# [Work request]
Every line of the data below must be output exactly, with images left out.

# [Data]

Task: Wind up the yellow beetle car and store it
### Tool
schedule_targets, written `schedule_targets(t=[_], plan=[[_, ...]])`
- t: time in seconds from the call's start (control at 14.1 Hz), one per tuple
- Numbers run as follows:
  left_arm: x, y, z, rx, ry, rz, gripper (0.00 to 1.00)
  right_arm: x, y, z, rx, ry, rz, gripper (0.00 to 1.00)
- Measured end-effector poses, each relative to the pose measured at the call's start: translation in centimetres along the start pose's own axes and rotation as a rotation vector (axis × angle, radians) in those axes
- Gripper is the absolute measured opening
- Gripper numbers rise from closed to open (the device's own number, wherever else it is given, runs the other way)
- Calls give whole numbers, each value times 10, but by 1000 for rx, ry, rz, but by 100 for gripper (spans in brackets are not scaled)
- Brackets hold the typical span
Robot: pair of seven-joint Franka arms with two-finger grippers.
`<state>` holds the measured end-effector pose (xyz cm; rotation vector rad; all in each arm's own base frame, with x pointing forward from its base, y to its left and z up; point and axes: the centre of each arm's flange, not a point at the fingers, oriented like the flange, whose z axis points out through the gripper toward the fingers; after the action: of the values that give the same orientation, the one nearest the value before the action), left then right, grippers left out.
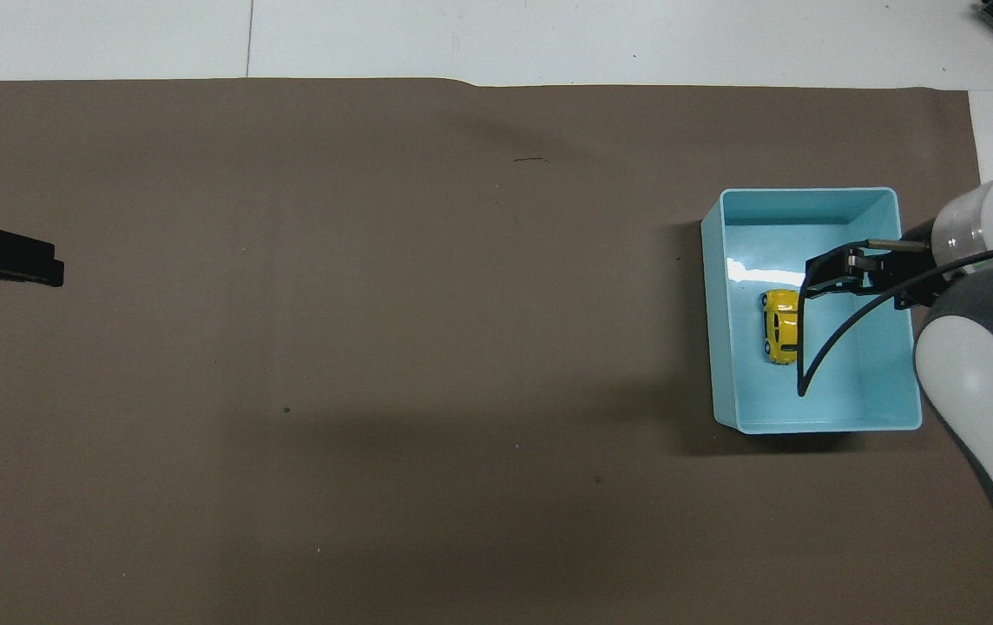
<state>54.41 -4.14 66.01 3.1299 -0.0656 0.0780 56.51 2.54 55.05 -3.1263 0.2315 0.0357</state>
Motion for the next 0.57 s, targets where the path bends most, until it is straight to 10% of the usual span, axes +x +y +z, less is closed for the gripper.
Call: schedule_targets(t=[0.57], plan=[[0, 0, 0, 0, 0, 0, 100, -19, 2, -72, 1, -5, 0, 100]])
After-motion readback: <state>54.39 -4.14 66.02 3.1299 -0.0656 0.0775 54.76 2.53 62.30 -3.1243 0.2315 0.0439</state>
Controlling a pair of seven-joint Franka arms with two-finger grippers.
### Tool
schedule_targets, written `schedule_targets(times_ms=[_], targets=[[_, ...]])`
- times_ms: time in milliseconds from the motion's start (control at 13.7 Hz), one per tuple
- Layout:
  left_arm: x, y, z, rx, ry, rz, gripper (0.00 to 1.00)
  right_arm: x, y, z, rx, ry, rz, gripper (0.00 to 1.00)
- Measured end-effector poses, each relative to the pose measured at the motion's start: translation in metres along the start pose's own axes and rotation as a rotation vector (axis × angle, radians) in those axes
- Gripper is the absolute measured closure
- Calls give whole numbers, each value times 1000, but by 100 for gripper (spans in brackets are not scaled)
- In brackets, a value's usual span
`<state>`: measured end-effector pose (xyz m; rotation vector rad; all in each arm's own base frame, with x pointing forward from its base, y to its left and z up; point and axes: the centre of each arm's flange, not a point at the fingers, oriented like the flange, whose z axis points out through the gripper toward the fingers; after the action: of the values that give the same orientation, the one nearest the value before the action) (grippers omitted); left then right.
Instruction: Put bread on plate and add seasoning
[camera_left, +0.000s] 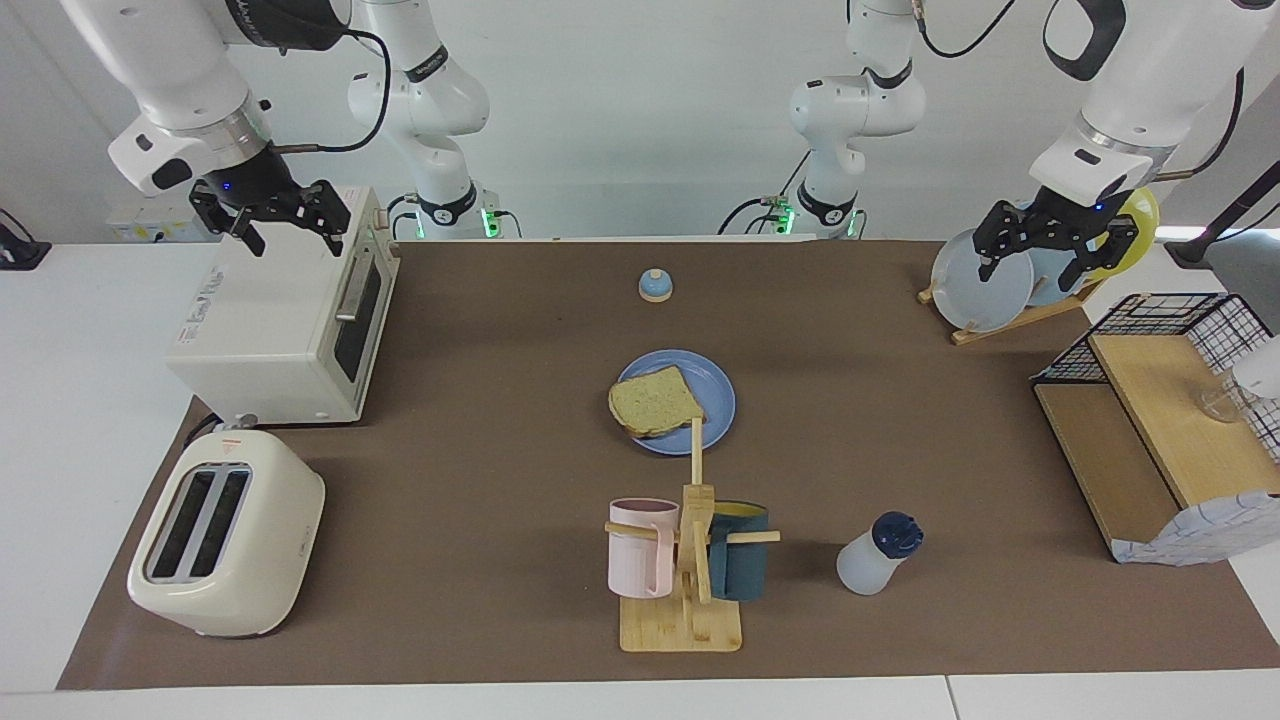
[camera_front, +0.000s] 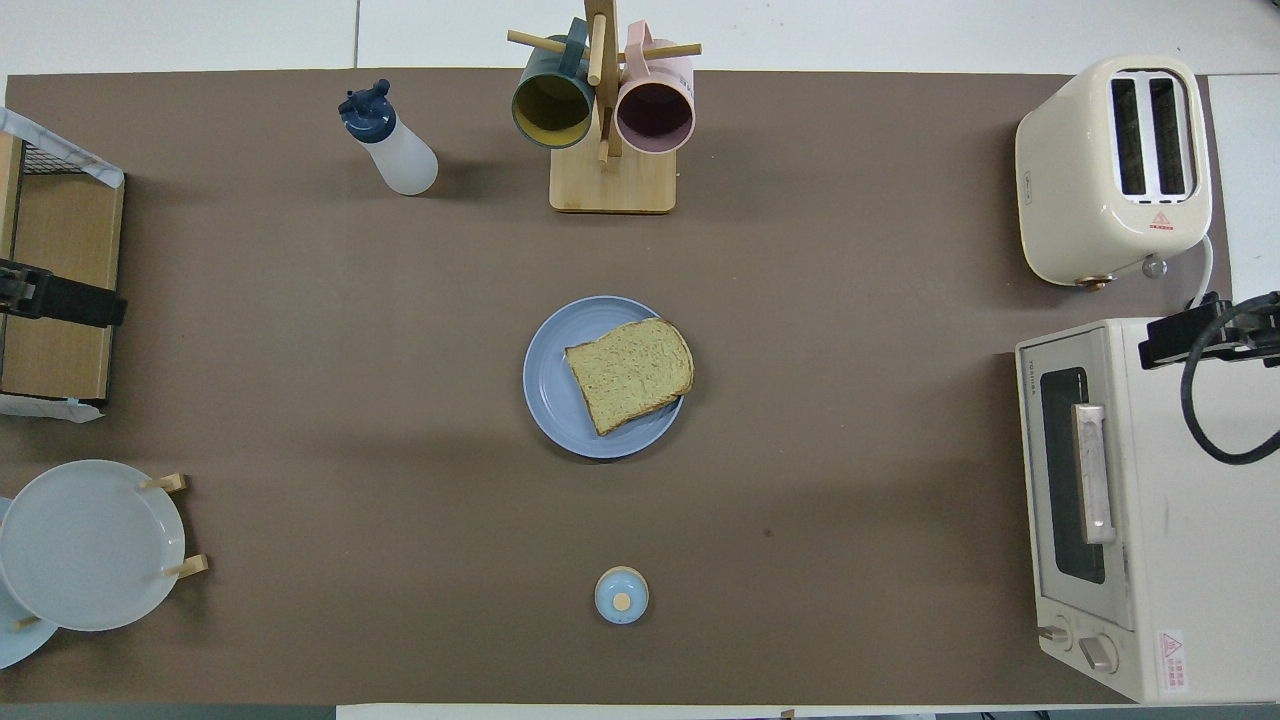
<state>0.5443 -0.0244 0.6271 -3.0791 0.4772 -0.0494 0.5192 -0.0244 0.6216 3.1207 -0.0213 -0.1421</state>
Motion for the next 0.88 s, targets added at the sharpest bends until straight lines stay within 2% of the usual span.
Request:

# [Written reply]
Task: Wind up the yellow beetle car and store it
### Tool
schedule_targets, written `schedule_targets(t=[_], plan=[[_, ...]])`
- t: time in seconds from the call's start (control at 14.1 Hz), one per tuple
- Numbers run as follows:
  left_arm: x, y, z, rx, ry, rz, gripper (0.00 to 1.00)
  right_arm: x, y, z, rx, ry, rz, gripper (0.00 to 1.00)
- Measured end-effector poses, each relative to the pose measured at the call's start: translation in centimetres along the start pose's own axes and rotation as a rotation vector (axis × angle, radians) in those axes
- Gripper is the absolute measured opening
- Gripper numbers rise from closed to open (the device's own number, wherever else it is given, runs the other way)
- Calls give whole numbers, each value times 10, but by 1000 for rx, ry, rz, but by 100 for gripper (spans in brackets are not scaled)
- Brackets hold the typical span
Robot: pair of seven-joint Franka arms with two-finger grippers.
`<state>` holds the measured end-effector pose (xyz cm; rotation vector rad; all in each arm's own base frame, with x pointing forward from its base, y to its left and z up; point and axes: the centre of each arm's flange, not a point at the fingers, oriented like the flange, whose z axis points out through the gripper toward the fingers; after the action: of the values that give the same orientation, the one nearest the value before the action), left then right, grippers left out.
<state>54.41 -4.14 66.01 3.1299 -0.0656 0.0780 56.51 2.54 55.05 -3.1263 0.2315 0.0357</state>
Motion for the next 0.57 s, targets where the path bends most, until it is straight to 10% of the usual span, axes +x +y +z, less is closed for the gripper.
Call: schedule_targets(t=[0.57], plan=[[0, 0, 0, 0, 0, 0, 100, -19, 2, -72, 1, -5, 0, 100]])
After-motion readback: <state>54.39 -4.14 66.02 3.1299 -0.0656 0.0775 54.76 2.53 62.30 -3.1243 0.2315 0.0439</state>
Controlling a pair of seven-joint Franka arms with two-finger grippers.
### Tool
schedule_targets, written `schedule_targets(times_ms=[_], targets=[[_, ...]])`
- times_ms: time in milliseconds from the motion's start (control at 13.7 Hz), one per tuple
- Layout:
  left_arm: x, y, z, rx, ry, rz, gripper (0.00 to 1.00)
  right_arm: x, y, z, rx, ry, rz, gripper (0.00 to 1.00)
- Measured end-effector poses, each relative to the pose measured at the motion's start: translation in metres along the start pose's own axes and rotation as a rotation vector (axis × angle, radians) in those axes
- Gripper is the absolute measured closure
- Calls give whole numbers, each value times 1000, but by 100 for gripper (spans in brackets are not scaled)
- In brackets, a value's usual span
`<state>`: measured end-effector pose (xyz m; rotation vector rad; all in each arm's own base frame, with x pointing forward from its base, y to its left and z up; point and axes: the centre of each arm's flange, not a point at the fingers, oriented like the flange, whose z axis points out through the gripper toward the fingers; after the action: of the values that give the same orientation, the one nearest the value before the action) (grippers omitted); left then right.
Instruction: Put bread on plate and add seasoning
[camera_left, +0.000s] 
[camera_front, +0.000s] 
<state>0.5443 -0.0244 0.6271 -3.0791 0.4772 -0.0494 0.5192 -0.0244 0.6216 3.1207 -0.0213 -0.1421</state>
Motion for the next 0.88 s, targets added at the sharpest bends until straight lines stay within 2% of the usual span.
Request:

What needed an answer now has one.